[PROVIDED RECORDS]:
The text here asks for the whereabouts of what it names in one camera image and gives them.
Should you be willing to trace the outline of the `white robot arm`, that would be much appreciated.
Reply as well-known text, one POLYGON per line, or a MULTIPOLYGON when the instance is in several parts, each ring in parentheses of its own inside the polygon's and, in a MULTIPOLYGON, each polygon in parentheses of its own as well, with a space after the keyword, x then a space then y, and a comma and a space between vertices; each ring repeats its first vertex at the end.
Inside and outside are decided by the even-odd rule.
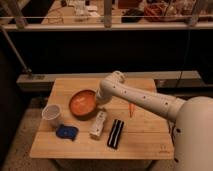
POLYGON ((213 171, 213 98, 184 100, 124 84, 125 76, 114 71, 99 83, 98 104, 113 96, 144 108, 176 126, 174 171, 213 171))

[WHAT YOU SHOULD DO]: Across the listing above, find all lines where the word "text" is present and copy them.

[REPLY TO THE EXERCISE]:
The text here asks for the whereabouts of what it names in one camera image and gives them.
Reply as well-known text, one POLYGON per line, or a MULTIPOLYGON when the instance is in several parts, each ring in parentheses of its own inside the polygon's and, in a MULTIPOLYGON, each polygon in parentheses of its own as well, with a space after the keyword, x then a space then y, and a comma and a space between vertices; each ring repeats its first vertex at the end.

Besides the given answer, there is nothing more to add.